• _ACTIVITY_: How many lines below contain the word "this"? Answer with that number alone.

• _SUPPLIED DATA_:
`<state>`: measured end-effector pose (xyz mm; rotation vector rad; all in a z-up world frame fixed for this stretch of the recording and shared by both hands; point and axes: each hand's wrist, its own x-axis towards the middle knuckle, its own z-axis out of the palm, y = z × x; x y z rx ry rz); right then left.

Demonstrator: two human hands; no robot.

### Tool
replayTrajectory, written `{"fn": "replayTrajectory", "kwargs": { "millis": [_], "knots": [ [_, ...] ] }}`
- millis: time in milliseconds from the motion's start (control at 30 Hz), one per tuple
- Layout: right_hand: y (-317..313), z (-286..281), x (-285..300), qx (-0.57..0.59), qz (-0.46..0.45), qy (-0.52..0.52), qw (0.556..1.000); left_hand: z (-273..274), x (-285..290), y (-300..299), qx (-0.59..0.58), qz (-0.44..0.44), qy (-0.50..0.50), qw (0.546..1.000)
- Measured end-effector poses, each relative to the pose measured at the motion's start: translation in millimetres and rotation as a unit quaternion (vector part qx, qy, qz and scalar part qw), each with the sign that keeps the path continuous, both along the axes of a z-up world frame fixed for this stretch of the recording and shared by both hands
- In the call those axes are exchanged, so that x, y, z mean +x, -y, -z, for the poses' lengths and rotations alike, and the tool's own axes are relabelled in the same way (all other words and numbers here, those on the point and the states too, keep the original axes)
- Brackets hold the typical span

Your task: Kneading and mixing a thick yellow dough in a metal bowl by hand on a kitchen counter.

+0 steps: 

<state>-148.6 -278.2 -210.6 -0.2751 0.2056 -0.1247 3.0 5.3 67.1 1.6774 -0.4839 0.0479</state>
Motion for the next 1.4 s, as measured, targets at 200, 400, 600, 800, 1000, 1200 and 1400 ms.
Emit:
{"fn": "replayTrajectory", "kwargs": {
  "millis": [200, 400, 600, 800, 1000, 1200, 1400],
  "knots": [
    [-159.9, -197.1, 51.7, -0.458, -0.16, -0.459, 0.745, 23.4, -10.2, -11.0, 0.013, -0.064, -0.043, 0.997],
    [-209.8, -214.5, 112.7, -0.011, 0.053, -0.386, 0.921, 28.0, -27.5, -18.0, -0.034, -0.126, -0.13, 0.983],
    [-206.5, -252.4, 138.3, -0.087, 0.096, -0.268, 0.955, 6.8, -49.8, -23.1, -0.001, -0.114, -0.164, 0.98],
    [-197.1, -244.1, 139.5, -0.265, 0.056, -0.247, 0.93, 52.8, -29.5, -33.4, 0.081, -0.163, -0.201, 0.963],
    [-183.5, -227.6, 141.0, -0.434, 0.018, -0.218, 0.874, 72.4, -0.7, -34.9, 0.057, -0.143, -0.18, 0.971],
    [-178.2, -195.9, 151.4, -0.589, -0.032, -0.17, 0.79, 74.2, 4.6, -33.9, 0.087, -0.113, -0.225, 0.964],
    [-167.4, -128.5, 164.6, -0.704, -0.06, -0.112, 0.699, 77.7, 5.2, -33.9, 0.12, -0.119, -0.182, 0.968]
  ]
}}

• _RESULT_: 2